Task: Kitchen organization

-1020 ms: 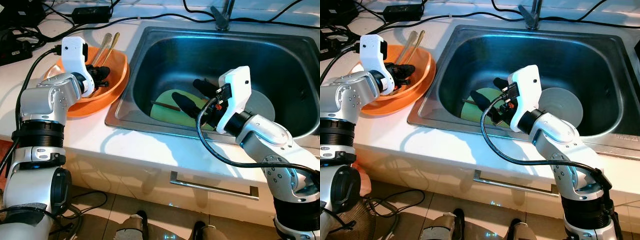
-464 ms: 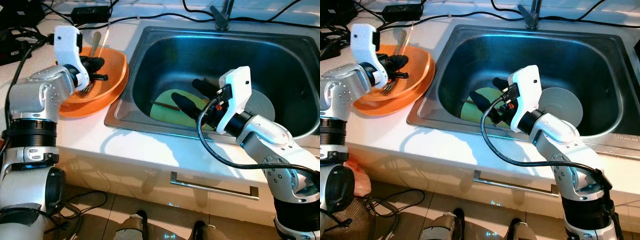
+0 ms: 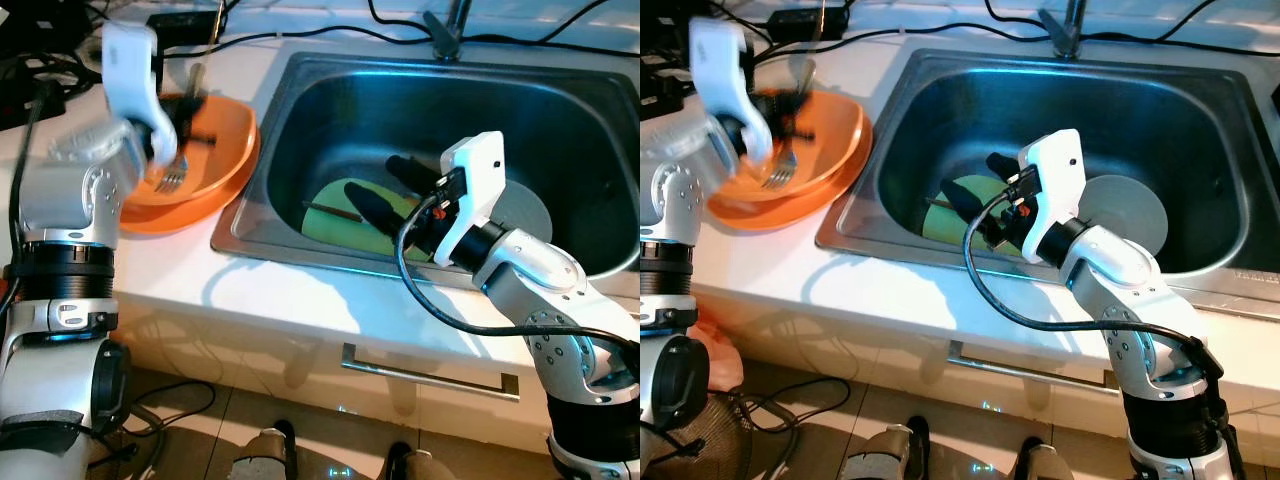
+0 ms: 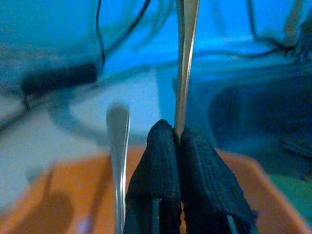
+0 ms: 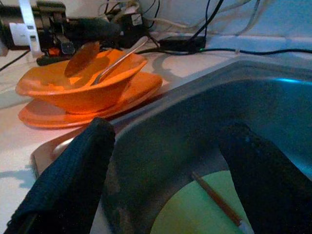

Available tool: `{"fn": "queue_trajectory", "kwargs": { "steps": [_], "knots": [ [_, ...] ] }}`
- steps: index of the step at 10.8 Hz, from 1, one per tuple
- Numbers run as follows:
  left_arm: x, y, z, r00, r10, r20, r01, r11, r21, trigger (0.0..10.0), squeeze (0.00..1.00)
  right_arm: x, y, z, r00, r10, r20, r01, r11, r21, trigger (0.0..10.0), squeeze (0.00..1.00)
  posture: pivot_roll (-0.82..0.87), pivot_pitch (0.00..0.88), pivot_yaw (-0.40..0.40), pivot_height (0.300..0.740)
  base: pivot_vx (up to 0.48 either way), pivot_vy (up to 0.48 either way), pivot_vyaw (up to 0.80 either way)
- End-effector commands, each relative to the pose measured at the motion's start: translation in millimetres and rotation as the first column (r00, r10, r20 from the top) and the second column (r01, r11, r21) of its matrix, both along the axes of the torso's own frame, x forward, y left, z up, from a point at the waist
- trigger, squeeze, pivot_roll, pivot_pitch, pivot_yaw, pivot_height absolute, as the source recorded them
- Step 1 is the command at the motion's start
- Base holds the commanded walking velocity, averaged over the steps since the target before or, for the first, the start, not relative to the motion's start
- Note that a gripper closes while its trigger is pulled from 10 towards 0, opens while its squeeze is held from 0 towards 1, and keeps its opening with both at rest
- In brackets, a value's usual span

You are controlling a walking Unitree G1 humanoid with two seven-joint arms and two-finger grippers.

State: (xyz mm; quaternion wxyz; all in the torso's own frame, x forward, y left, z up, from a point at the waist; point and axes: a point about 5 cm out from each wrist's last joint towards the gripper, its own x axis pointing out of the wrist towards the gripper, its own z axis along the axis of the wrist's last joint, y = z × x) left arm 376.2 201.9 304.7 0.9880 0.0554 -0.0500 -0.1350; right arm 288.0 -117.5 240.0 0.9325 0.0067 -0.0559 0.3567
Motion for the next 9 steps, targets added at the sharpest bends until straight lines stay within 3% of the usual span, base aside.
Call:
{"fn": "queue_trajectory", "kwargs": {
  "steps": [1,2,3,4,6,7,9],
  "knots": [
    [-2.9,-5.1,10.6,0.995,0.018,0.099,-0.025,0.997,0.076,0.0,0.0,1.8,-0.6,6.8,0.999,-0.01,0.037,0.009,0.999,0.035,10.0,0.0,0.09,0.197,0.08,0.74,0.0,0.0,0.0],
    [-5.1,-15.7,17.3,0.974,0.035,0.225,-0.068,0.988,0.139,0.0,0.0,5.6,-4.3,17.8,0.996,-0.051,0.077,0.043,0.994,0.1,10.0,0.0,0.09,0.196,0.079,0.74,0.0,0.0,0.0],
    [-8.2,-28.8,19.7,0.956,0.017,0.291,-0.061,0.988,0.141,0.0,0.0,9.1,-8.5,25.0,0.991,-0.087,0.098,0.072,0.987,0.14,10.0,0.0,0.09,0.195,0.079,0.74,0.0,0.0,0.0],
    [-11.7,-45.8,15.3,0.945,-0.05,0.322,-0.016,0.98,0.197,0.0,0.0,11.7,-13.2,29.1,0.986,-0.123,0.11,0.103,0.98,0.172,10.0,0.0,0.09,0.193,0.079,0.74,0.0,0.0,0.0],
    [-21.2,-85.5,-3.4,0.913,-0.219,0.345,0.116,0.949,0.294,0.0,0.0,16.9,-20.3,36.6,0.978,-0.179,0.105,0.146,0.954,0.263,10.0,0.0,0.09,0.187,0.083,0.74,0.0,0.0,0.0],
    [-24.2,-95.0,-12.3,0.901,-0.272,0.339,0.157,0.931,0.329,0.0,0.0,18.0,-22.0,39.2,0.976,-0.194,0.095,0.157,0.939,0.305,10.0,0.0,0.09,0.185,0.083,0.74,0.0,0.0,0.0],
    [-33.7,-120.2,-30.6,0.868,-0.367,0.335,0.256,0.908,0.33,0.0,0.0,18.0,-23.6,45.2,0.982,-0.176,0.062,0.135,0.899,0.416,10.0,0.0,0.08,0.188,0.09,0.74,0.0,0.0,0.0]
  ]
}}
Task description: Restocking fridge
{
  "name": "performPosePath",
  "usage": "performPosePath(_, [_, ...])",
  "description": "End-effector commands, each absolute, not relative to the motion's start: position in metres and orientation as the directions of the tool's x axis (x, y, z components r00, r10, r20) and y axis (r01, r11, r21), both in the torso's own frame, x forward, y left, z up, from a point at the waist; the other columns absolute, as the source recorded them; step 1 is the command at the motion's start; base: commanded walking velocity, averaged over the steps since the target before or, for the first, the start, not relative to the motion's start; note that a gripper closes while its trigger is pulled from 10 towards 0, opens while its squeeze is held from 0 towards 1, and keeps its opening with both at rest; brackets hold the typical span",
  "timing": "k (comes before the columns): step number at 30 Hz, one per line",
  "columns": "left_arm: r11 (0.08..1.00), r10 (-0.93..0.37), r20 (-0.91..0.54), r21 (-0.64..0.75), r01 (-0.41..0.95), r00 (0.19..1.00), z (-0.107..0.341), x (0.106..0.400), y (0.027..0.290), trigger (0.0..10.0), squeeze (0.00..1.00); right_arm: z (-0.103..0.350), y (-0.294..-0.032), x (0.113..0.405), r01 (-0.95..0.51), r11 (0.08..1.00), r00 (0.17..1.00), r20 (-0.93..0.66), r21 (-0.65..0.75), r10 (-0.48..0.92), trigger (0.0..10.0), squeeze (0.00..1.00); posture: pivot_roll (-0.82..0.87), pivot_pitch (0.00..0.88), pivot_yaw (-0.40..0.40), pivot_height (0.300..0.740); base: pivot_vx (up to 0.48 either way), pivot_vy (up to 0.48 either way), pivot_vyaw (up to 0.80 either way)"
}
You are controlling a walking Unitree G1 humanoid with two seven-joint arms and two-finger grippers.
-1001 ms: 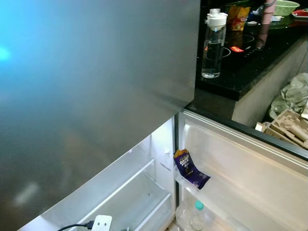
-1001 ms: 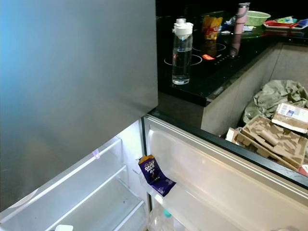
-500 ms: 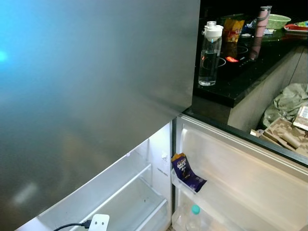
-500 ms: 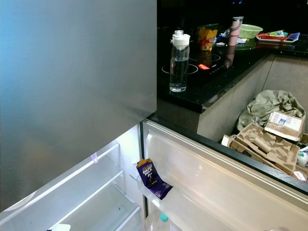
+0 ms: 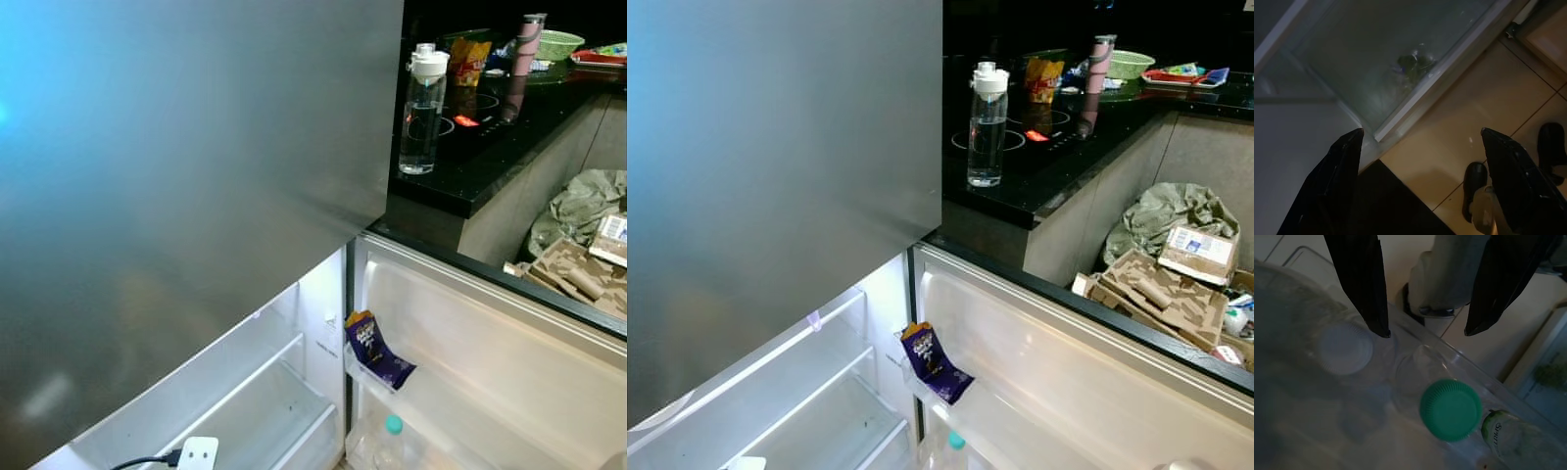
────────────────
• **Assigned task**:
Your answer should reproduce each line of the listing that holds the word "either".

• **Exercise solution**:
  base: pivot_vx (up to 0.48 either way), pivot_vy (up to 0.48 either way), pivot_vyaw (up to 0.80 either way)
  "columns": "left_arm: r11 (0.08..1.00), r10 (-0.93..0.37), r20 (-0.91..0.54), r21 (-0.64..0.75), r01 (-0.41..0.95), r00 (0.19..1.00), z (-0.107..0.341), x (0.106..0.400), y (0.027..0.290), trigger (0.0..10.0), squeeze (0.00..1.00); right_arm: z (-0.103..0.350), y (-0.294..-0.032), x (0.113..0.405), r01 (-0.95..0.51), r11 (0.08..1.00), r00 (0.17..1.00), r20 (-0.93..0.66), r21 (-0.65..0.75), r10 (-0.48..0.92), trigger (0.0..10.0), squeeze (0.00..1.00); posture: pivot_roll (-0.82..0.87), pivot_pitch (0.00..0.88), pivot_yaw (-0.40..0.40), pivot_height (0.300..0.740); base: pivot_vx (up to 0.48 either way), pivot_vy (up to 0.48 either way), pivot_vyaw (up to 0.80 either way)"

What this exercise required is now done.